Cachaça na igreja


Quem já viveu ou conviveu no mundo da bebedeira, sabe muito bem que além de falar alto, boa parte dos ébrios fala muito. A despeito da variação de assuntos debatidos à mesa, podemos encontrar um conteúdo todo particular no grupo dos “inflamáveis”. Aqui queremos denominar toda a miscelânea de ditados, expressões e comportamentos particulares do mundo do álcool de “filosofia da cachaça”.

Para evitar maus entendidos, o termo “cachaça” não visa restringir a uma categoria dentro do grande mundo dos bebedores. Poderia ter escolhido qualquer outra bebida. A escolha pela cachaça revela a minha luta por uma expressão mais tupiniquim. Se vodka lembra a Rússia e o Whisky os escoceses, não se pode questionar a brasilidade da cachaça. Não que me orgulhe disso, minha escolha se deu mais por questões lingüísticas.

Resolvida a questão dos termos (algo quase inevitável nesse mundo pós-moderno) vamos à filosofia da cachaça. Comecemos por um dos grandes filósofos dessa corrente tão forte no nosso país, o famoso cantor Zeca Pagodinho. Ele personifica a filosofia muito comum entre os cachaceiros: “Faça o que digo e não faça o que faço”.

Em muitas das suas entrevistas, Zeca Pagodinho revela sua preocupação com a educação dos filhos e de outras crianças através de uma instituição criada por ele. Venhamos e convenhamos, é difícil para um sujeito que vive a beber (até na “Zeca-feira”) olhar para um filho e dizer: “Siga meu exemplo! Vá estudar! Controle-se! Seja disciplinado! Cuidado com o vocabulário!”.

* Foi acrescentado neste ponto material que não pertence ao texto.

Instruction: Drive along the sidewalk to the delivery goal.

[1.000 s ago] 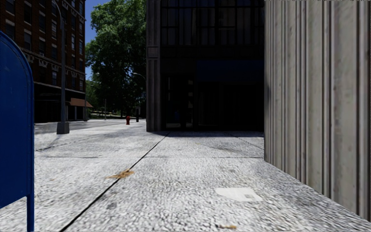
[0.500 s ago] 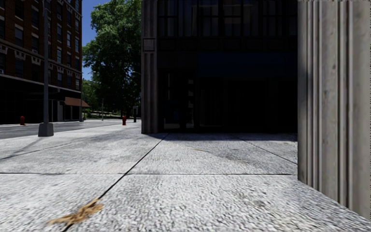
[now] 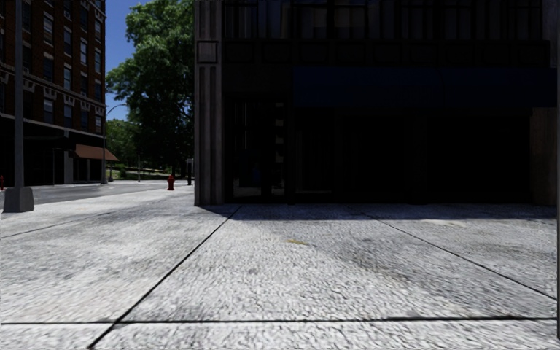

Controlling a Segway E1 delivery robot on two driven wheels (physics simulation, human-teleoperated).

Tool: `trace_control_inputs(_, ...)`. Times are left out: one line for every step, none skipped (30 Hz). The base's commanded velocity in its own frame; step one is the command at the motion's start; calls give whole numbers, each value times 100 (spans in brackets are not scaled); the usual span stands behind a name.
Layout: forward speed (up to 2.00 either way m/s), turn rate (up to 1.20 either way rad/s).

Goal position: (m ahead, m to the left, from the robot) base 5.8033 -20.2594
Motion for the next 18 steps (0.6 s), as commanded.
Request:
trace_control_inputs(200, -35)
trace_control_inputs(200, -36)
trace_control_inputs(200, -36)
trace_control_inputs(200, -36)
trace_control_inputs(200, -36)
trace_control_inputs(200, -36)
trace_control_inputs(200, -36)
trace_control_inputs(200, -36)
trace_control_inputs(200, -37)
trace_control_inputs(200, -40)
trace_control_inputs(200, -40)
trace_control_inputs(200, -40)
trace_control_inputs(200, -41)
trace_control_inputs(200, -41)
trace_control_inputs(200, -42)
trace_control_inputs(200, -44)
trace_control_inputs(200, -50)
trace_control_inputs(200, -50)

Todo ser humano tem sempre um conselho a dar. Isso não é diferente para os participantes dessa corrente filosófica. Sóbrio ou não, o certo é  que sempre escutaremos um conselho dos “filósofos da cachaça”. O engano do grande garoto propaganda do álcool (como da maioria dos bebedores) é achar que a verdade pode ser apresentada de qualquer forma. Qualquer discurso verdadeiro associado com vida ou momentos de alcoolismo é desleal. Verdade exige lealdade e coragem. O que dizer de um policial bêbado? Que tal um discurso presidencial regado a cachaça?

Pensemos nas juras de amor e nas promessas feitas após algumas doses. Embora a declaração seja feita enquanto a língua se descontrola na boca acompanha de um olhar avermelhado, o bêbado crer que somente “suas palavras” (não sua vida, nem sua face distorcida ou seu descontrole etílico) devem ser consideradas.

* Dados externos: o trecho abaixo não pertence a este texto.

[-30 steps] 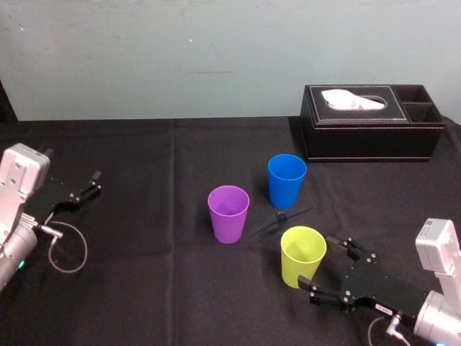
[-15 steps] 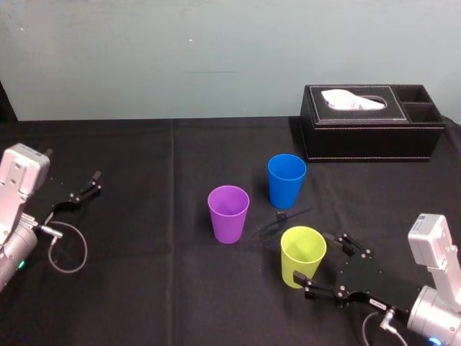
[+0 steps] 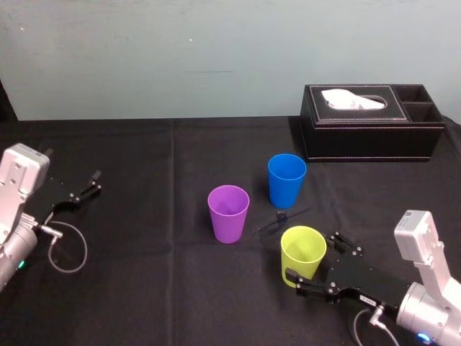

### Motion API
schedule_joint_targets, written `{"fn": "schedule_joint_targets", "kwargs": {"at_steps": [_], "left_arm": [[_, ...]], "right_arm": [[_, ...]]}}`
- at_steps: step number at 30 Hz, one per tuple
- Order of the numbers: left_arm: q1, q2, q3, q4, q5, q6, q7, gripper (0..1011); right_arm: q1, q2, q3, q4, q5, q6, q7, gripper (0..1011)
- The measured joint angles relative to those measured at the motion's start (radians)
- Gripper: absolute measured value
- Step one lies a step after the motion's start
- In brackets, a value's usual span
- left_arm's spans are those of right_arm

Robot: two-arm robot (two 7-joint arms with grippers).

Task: Stack the three plastic cups sequentially using one hand.

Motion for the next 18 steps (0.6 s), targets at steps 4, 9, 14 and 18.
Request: {"fn": "schedule_joint_targets", "kwargs": {"at_steps": [4, 9, 14, 18], "left_arm": [[0.000, 0.000, 0.000, 0.000, 0.000, 0.000, 0.000, 1010], [0.000, 0.000, 0.000, 0.000, 0.000, 0.000, 0.000, 1010], [0.000, 0.000, 0.000, 0.000, 0.000, 0.000, 0.000, 1010], [0.000, 0.000, 0.000, 0.000, 0.000, 0.000, 0.000, 1010]], "right_arm": [[0.008, -0.008, -0.005, 0.006, -0.005, 0.007, -0.008, 1003], [0.015, -0.015, -0.009, 0.013, -0.010, 0.015, -0.016, 1003], [0.014, -0.013, -0.008, 0.012, -0.010, 0.015, -0.015, 1003], [0.013, -0.012, -0.007, 0.011, -0.009, 0.014, -0.015, 932]]}}
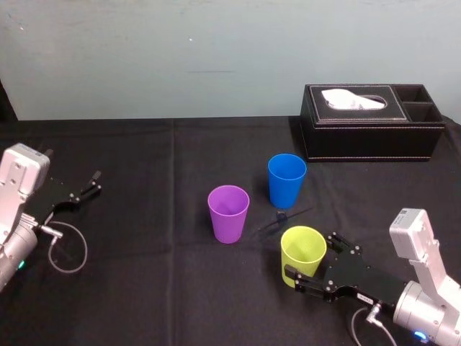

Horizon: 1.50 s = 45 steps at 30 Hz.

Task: Stack the three plastic cups sequentially using one hand.

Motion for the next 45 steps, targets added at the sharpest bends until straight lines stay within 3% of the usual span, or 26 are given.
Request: {"fn": "schedule_joint_targets", "kwargs": {"at_steps": [8, 26, 32, 45], "left_arm": [[0.000, 0.000, 0.000, 0.000, 0.000, 0.000, 0.000, 1010], [0.000, 0.000, 0.000, 0.000, 0.000, 0.000, 0.000, 1010], [0.000, 0.000, 0.000, 0.000, 0.000, 0.000, 0.000, 1010], [0.000, 0.000, 0.000, 0.000, 0.000, 0.000, 0.000, 1010]], "right_arm": [[-0.001, 0.002, 0.001, -0.002, 0.002, -0.003, 0.002, 765], [-0.003, 0.003, 0.002, -0.003, 0.004, -0.005, 0.004, 735], [-0.016, 0.003, 0.019, -0.029, 0.000, 0.004, -0.022, 734], [-0.025, 0.008, 0.082, -0.145, 0.000, 0.124, -0.107, 734]]}}
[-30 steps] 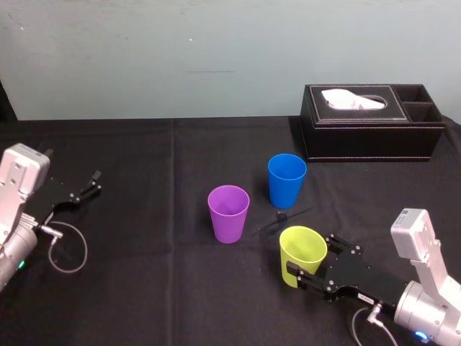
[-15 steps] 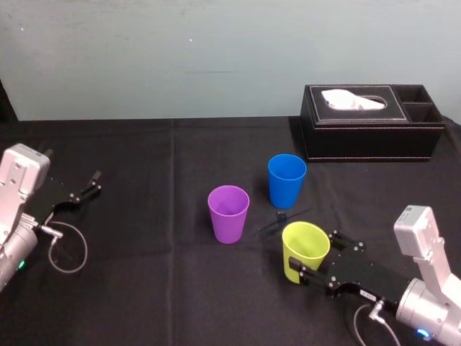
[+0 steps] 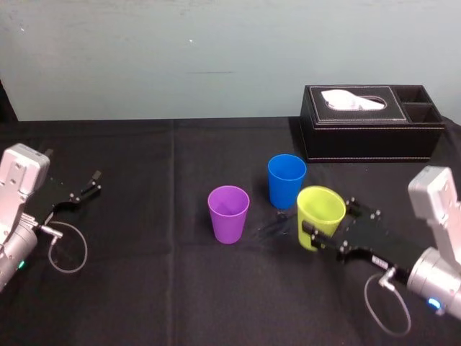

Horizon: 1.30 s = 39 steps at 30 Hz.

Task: Stack the three plastic cups sequentially using one hand.

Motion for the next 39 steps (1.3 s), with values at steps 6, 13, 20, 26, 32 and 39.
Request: {"fn": "schedule_joint_targets", "kwargs": {"at_steps": [6, 13, 20, 26, 32, 39], "left_arm": [[0.000, 0.000, 0.000, 0.000, 0.000, 0.000, 0.000, 1010], [0.000, 0.000, 0.000, 0.000, 0.000, 0.000, 0.000, 1010], [0.000, 0.000, 0.000, 0.000, 0.000, 0.000, 0.000, 1010], [0.000, 0.000, 0.000, 0.000, 0.000, 0.000, 0.000, 1010], [0.000, 0.000, 0.000, 0.000, 0.000, 0.000, 0.000, 1010], [0.000, 0.000, 0.000, 0.000, 0.000, 0.000, 0.000, 1010]], "right_arm": [[0.038, -0.008, 0.031, -0.032, 0.008, 0.055, -0.028, 734], [0.077, -0.016, 0.037, -0.039, 0.010, 0.077, -0.032, 735], [0.118, -0.030, 0.014, -0.046, -0.006, 0.094, -0.035, 735], [0.152, -0.047, -0.022, -0.051, -0.033, 0.106, -0.037, 735], [0.182, -0.069, -0.063, -0.043, -0.062, 0.115, -0.036, 734], [0.211, -0.092, -0.109, -0.025, -0.099, 0.120, -0.033, 735]]}}
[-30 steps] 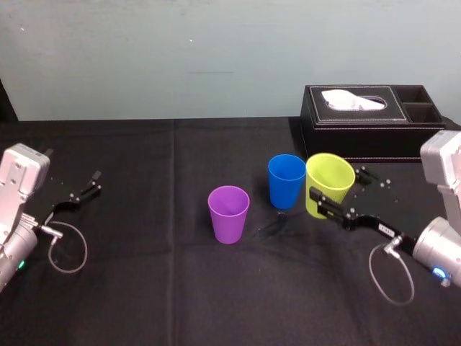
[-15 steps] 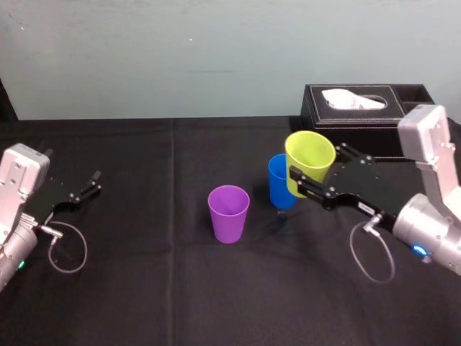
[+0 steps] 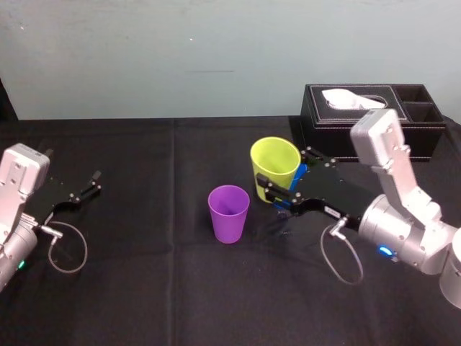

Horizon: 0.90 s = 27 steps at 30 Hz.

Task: Stack the three plastic cups sequentially using one hand.

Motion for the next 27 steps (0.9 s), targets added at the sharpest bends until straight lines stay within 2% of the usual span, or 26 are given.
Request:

Alguém pode rebater a ideia e dizer que muitas pessoas aceitam as palavras de um bêbado. Bem, há de se questionar a sobriedade de quem confia nas palavras “baforadas” de um ébrio. Mas isso é razão para outro artigo. Por hora, faço um esclarecimento: Não digo que toda promessa proferida por um bêbedo não se cumprirá. Só acho que confiar nelas não é sábio ou sóbrio.

E o que dizer dos que, enquanto sóbrios, são sinceros e bebem para obter coragem para proferir a verdade que “teima” em não sair? Bem, como podemos confiar em alguém que não tem coragem para expressar suas idéias? Esses podem até ter muita vontade de cumprir suas juras, mas como padecem da fraqueza e do medo dos covardes. Não podemos esperar muito deles.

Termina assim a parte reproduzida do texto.